Using genomic and fetal data, Bruce and his colleagues found evidence to support this.

First, they say, the adjacent leg lobes become integrated into the body wall. Then, once there, the nearest segment moves backwards, forming insect wings later.

“Complementary leg- and wing-gene perspectives lead these groups to agree on answers to some key questions about crustacean-winged insect mutations,” write two independent experts in a review of two studies. Nature Ecology and Evolution.

“They agree that the side wall of the organism is the homelogs of the bare leg segment. On the other hand. They also agree that the wing consists of elements of the body walls that are taken from the crustacean foot. “

However, the study does not agree on every point. The first study supports the hypothesis known as the “Dual Origin” hypothesis, which contributes to the development of the wing in both very close leg segments and body wall. Or, as the authors put it, “innovation through the merger of two separate tissues”.

The second paper proposes a more gradual and complex transformation that mainly concerns the leg parts. According to their findings, the two closest leg parts first merged into the body wall of the insect, and then only the closest leg part squeezed into the back of the feather.

Bruce Fig. 1. Press release 1024x561(Bruce and Patel, Nature Ecology and Evolution, 2020)

The difference is subtle, and more research is needed to show – if at all – more appropriate. But the similarities between the studies provide an inevitable solution to the question of whether the previous theories about the evolution of the insect’s wing are appropriate.

Bruce argued for many years that ancestral crustaceans once had eight-legged parts. In today’s times On the other hand, She argues, one of these is embedded in the body wall, while in the fruit flies, one is embedded in the body wall and the other in its wing.

This gives the insect’s wings a single appearance of a “dual root”, where the body wall and the wing of the foot form, while in fact, the authors say, the insect’s body wall itself is taken from the closest leg parts.

“While the wings are now an extension of the organism’s body wall, they are bound to the leg part of the arthropod of one of their original ancestors,” the authors conclude.

It’s a neat idea that helps bring together many competitive hypotheses, but in all likelihood, it won’t end the mystery.
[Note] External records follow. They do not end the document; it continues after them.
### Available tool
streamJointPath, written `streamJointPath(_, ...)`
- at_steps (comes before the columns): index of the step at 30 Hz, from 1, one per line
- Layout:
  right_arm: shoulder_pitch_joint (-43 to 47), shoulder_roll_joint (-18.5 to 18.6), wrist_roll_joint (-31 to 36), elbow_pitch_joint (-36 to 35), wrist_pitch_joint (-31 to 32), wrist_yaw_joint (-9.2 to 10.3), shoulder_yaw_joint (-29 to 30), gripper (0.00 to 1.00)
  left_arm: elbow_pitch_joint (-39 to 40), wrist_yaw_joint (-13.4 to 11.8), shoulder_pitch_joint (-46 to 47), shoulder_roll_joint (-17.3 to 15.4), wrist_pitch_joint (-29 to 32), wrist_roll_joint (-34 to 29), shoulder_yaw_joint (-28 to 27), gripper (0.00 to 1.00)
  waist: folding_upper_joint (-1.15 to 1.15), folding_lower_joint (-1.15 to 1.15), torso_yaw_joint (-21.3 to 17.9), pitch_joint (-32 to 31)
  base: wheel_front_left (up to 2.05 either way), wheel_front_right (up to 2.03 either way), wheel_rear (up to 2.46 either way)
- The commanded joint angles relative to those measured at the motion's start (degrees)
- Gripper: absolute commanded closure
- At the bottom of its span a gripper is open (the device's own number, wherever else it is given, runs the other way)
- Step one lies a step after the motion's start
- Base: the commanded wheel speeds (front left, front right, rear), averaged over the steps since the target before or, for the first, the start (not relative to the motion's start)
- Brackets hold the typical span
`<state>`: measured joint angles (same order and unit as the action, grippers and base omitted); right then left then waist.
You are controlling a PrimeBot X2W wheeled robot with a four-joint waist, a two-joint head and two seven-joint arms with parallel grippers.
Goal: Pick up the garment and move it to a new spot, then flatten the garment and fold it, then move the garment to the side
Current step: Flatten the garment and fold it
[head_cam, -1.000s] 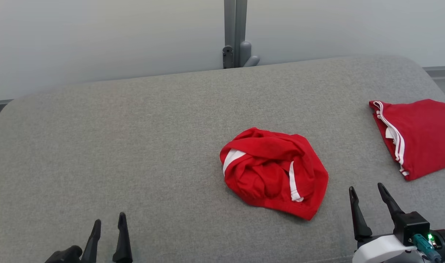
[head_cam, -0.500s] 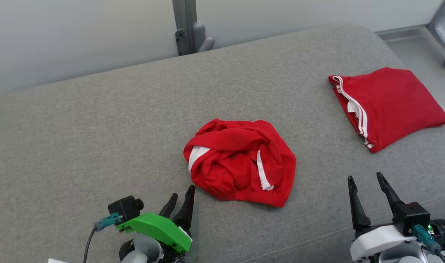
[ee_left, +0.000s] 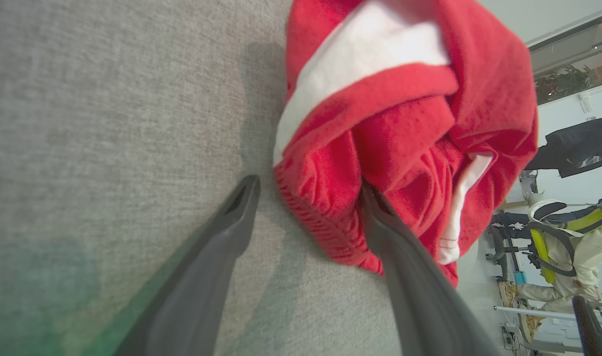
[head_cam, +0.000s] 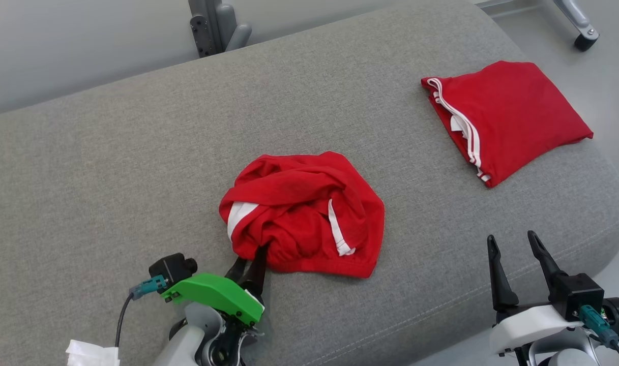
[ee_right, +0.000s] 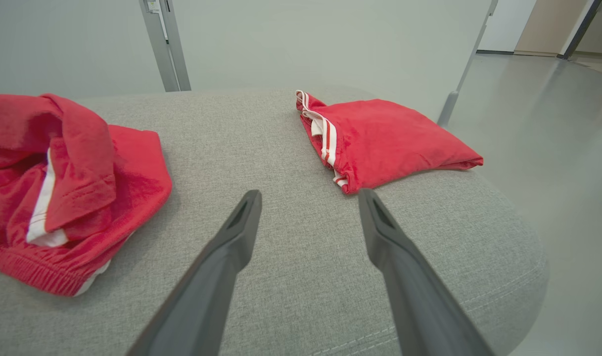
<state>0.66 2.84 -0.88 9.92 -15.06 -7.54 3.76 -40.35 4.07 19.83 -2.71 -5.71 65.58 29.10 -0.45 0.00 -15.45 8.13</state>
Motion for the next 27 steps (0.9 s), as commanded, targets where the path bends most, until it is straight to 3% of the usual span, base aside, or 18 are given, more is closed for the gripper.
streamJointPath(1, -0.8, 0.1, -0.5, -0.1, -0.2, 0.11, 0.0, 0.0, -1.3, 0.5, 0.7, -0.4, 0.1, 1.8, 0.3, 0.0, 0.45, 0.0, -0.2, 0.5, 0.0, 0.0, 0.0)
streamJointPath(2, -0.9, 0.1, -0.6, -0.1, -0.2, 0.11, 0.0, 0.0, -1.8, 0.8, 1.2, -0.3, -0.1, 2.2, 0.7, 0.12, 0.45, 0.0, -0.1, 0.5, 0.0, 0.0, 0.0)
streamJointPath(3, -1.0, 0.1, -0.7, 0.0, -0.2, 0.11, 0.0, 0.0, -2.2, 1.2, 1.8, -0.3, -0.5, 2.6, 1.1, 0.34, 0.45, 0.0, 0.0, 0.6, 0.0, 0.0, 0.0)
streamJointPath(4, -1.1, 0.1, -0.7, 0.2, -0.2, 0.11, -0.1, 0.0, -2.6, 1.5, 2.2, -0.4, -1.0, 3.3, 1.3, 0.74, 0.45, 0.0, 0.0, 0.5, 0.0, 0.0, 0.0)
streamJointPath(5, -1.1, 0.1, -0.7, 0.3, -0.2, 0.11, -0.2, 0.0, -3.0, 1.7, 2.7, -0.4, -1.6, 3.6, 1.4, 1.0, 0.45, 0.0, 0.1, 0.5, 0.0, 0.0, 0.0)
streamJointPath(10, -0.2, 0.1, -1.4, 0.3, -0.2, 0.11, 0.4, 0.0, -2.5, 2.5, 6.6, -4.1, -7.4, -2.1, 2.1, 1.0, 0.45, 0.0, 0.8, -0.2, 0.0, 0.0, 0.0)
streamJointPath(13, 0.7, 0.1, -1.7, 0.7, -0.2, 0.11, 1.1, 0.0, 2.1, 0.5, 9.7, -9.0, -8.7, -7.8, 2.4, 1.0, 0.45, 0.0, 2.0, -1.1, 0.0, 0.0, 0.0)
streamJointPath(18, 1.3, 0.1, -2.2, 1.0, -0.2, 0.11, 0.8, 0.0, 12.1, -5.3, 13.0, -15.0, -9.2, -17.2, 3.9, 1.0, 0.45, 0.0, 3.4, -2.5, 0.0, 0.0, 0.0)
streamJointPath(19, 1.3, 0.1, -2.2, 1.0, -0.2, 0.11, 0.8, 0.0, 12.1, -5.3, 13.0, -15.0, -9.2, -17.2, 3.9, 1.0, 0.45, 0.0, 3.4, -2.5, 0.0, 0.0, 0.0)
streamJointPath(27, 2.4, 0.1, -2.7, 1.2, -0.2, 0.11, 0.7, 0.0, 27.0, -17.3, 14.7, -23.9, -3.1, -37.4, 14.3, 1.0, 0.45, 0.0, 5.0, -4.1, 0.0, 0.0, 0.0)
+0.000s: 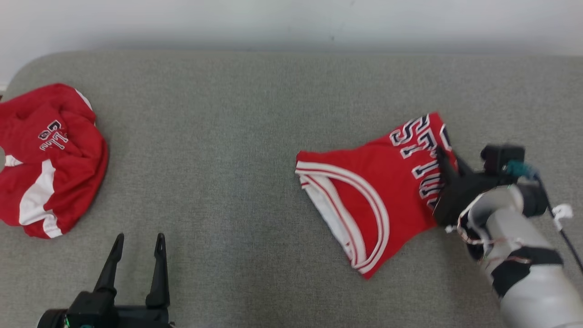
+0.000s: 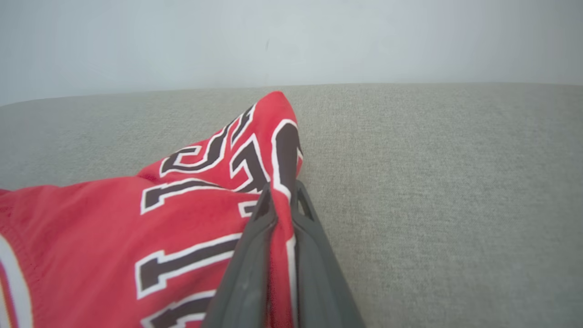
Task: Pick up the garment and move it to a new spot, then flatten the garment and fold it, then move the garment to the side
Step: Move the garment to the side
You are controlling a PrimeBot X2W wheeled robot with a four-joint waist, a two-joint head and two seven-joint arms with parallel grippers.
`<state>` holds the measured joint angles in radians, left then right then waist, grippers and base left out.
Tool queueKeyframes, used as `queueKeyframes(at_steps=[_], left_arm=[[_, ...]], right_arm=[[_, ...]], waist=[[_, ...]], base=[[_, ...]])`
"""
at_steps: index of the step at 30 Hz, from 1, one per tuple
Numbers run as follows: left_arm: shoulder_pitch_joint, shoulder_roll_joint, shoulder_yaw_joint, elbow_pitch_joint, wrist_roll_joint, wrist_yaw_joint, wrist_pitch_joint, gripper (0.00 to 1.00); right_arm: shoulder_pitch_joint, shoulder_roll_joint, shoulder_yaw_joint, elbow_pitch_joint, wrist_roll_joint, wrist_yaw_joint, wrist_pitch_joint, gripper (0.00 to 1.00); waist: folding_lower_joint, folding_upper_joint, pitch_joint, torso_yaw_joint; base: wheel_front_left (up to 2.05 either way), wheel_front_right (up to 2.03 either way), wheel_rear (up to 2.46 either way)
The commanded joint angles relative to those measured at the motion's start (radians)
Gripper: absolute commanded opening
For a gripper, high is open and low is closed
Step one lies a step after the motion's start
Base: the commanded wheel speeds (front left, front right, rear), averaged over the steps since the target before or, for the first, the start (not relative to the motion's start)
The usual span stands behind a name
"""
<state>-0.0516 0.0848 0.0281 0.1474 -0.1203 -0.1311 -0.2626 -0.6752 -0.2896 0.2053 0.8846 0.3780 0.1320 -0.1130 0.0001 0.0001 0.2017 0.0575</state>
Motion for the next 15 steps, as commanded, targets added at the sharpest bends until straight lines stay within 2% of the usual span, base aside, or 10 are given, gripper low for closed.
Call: queueKeyframes(at_steps=[1, 7, 14, 15], left_arm=[[-0.018, 0.007, -0.005, -0.007, -0.008, 0.001, -0.003, 1.0], [-0.077, 0.034, -0.041, -0.052, -0.022, 0.001, -0.003, 1.0], [-0.128, 0.092, -0.038, -0.129, -0.029, 0.001, -0.003, 1.0], [-0.144, 0.108, -0.047, -0.149, -0.026, 0.001, -0.003, 1.0]], right_arm=[[-0.029, -0.009, 0.004, 0.0, 0.002, -0.003, 0.004, 0.0], [-0.177, -0.119, 0.02, -0.01, -0.019, -0.003, 0.022, 0.0], [-0.316, -0.234, 0.02, -0.068, -0.043, -0.003, 0.052, 0.0], [-0.345, -0.27, 0.02, -0.087, -0.051, -0.003, 0.066, 0.0]], waist=[[-0.0001, -0.0001, 0.054, -0.001], [-0.0001, -0.0001, 0.183, -0.04], [-0.0001, -0.0001, 0.305, -0.144], [-0.0001, -0.0001, 0.333, -0.166]], base=[[0.0, 0.0, 0.0], [0.0, 0.0, 0.0], [0.0, 0.0, 0.0], [0.0, 0.0, 0.0]])
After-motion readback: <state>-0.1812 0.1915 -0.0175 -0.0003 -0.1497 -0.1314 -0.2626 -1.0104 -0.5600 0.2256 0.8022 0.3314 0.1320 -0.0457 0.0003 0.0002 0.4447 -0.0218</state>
In just the last 10 years, we have come to learn a lot about insect evolution.

Prior to genomic research, we did not even realize that crustaceans and insects were very closely related in the arthropod family, which is why so many people thought that the wings of insects did not spread anywhere.

Giles, segmented legs and body armor of crust stations have now given us direct targets to study.
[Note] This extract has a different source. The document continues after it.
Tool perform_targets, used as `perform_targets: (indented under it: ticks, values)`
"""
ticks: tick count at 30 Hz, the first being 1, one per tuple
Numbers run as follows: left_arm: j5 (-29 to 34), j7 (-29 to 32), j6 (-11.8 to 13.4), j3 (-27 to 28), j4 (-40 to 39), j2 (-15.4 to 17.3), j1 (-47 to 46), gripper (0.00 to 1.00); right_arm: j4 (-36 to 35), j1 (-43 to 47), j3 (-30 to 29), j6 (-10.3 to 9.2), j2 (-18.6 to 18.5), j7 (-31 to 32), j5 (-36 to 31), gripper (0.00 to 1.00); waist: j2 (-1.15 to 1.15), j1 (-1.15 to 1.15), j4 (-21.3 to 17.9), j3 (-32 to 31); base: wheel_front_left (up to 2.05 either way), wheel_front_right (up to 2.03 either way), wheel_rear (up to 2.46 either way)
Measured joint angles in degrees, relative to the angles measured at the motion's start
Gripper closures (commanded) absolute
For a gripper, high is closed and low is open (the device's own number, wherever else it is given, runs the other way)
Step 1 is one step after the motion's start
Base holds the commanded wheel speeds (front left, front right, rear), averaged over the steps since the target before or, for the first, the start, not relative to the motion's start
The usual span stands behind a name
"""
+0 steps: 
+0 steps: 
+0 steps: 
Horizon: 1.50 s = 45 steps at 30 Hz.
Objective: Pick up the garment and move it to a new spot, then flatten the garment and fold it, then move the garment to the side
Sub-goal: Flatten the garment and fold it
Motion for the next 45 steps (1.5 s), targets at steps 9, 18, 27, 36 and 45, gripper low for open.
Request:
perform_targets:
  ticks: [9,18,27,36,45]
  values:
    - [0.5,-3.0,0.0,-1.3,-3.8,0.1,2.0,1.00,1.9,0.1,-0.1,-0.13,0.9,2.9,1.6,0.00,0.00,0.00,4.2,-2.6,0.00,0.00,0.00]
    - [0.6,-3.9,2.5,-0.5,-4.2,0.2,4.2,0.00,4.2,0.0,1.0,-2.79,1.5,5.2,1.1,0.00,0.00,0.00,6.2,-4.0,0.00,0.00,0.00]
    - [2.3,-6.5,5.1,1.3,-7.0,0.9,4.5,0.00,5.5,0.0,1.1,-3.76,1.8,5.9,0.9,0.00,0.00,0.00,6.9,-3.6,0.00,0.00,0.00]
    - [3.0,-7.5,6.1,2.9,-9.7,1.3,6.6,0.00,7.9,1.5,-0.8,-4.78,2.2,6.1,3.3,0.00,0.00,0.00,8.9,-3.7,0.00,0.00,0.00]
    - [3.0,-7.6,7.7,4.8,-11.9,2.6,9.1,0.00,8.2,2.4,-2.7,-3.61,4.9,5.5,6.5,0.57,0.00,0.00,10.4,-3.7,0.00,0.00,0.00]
“People are very excited by the idea that something like the wings of an insect could be an evolutionary novelty,” says Patel.
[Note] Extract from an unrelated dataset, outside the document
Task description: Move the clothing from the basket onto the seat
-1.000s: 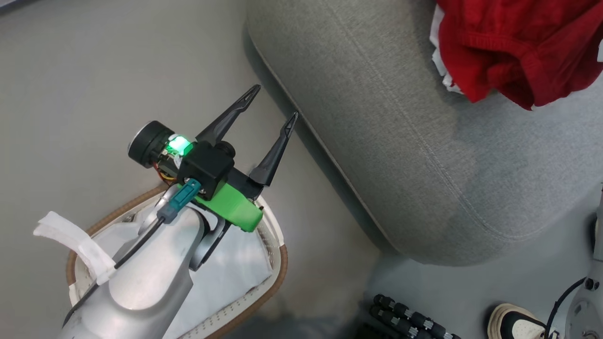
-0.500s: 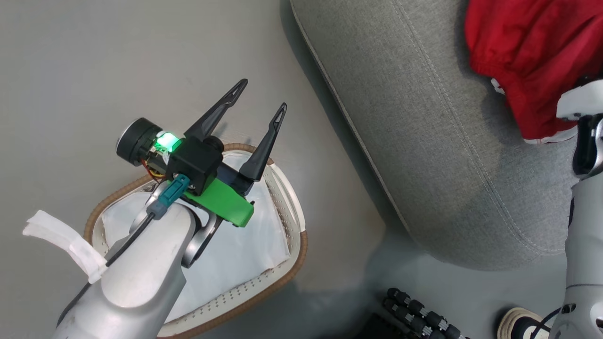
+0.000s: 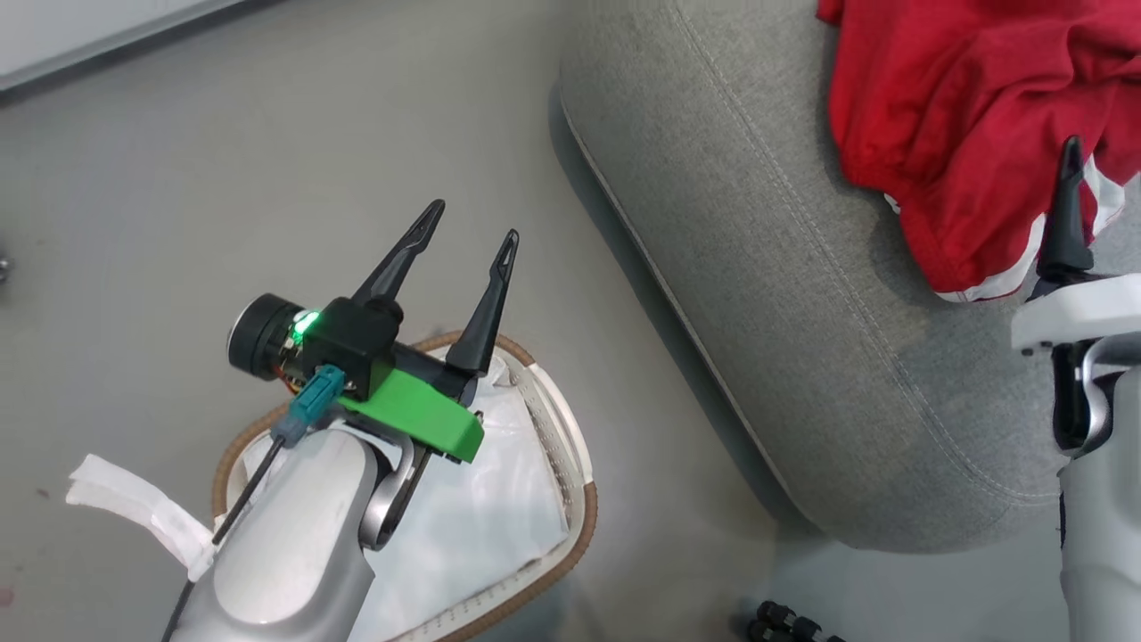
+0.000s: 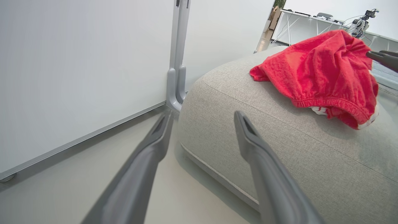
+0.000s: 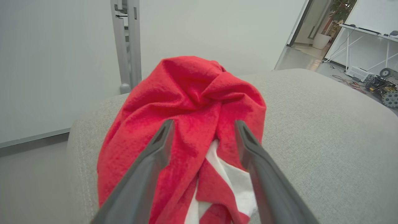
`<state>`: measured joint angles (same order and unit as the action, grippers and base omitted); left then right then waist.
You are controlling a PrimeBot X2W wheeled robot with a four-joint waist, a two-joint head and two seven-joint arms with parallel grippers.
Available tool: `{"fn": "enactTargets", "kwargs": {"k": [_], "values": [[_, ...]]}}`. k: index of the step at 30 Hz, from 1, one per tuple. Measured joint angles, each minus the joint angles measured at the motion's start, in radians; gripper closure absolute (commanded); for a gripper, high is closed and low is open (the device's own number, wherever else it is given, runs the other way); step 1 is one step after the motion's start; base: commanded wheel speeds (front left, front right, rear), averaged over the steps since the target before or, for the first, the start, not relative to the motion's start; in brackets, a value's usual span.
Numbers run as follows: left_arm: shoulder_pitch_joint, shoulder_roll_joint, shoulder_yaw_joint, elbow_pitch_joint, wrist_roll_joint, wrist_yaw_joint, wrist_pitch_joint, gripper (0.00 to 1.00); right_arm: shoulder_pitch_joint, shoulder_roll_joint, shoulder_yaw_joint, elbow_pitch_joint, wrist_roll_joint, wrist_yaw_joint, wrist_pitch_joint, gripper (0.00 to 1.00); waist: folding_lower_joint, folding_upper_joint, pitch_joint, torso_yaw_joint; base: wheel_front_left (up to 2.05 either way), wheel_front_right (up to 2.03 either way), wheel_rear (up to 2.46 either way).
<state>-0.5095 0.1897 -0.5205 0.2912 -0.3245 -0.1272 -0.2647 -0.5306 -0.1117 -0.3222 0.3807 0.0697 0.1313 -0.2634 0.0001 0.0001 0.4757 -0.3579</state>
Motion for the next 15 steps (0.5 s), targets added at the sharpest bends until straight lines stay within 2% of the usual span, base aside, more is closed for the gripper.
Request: {"fn": "enactTargets", "kwargs": {"k": [8,15], "values": [[0.109,-0.053,0.128,0.017,0.019,0.0,0.0,0.0,0.087,0.006,0.118,-0.087,0.042,0.0,0.0,0.0,0.0,0.0,-0.1,0.056,0.0,0.0,0.0],[0.179,-0.086,0.246,0.043,0.051,0.0,0.0,0.0,0.158,0.011,0.202,-0.153,0.075,0.0,0.0,0.0,-0.0001,-0.0001,-0.166,0.144,0.0,0.0,0.0]]}}
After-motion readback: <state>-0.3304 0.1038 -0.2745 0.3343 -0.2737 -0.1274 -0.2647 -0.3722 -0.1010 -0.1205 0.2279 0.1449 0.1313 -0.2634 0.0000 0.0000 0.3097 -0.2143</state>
“But one story that emerges from genomic comparisons is that something is not new; everything came from somewhere. And, in fact, where can you find it.”

Agree on where the other thing is.

“Nevertheless, the origin of the insect’s wings remains a mystery. Research from both groups has led to exciting ways to solve this mystery.” Nature Review.

Both the first and second papers were published Nature Ecology and Evolution.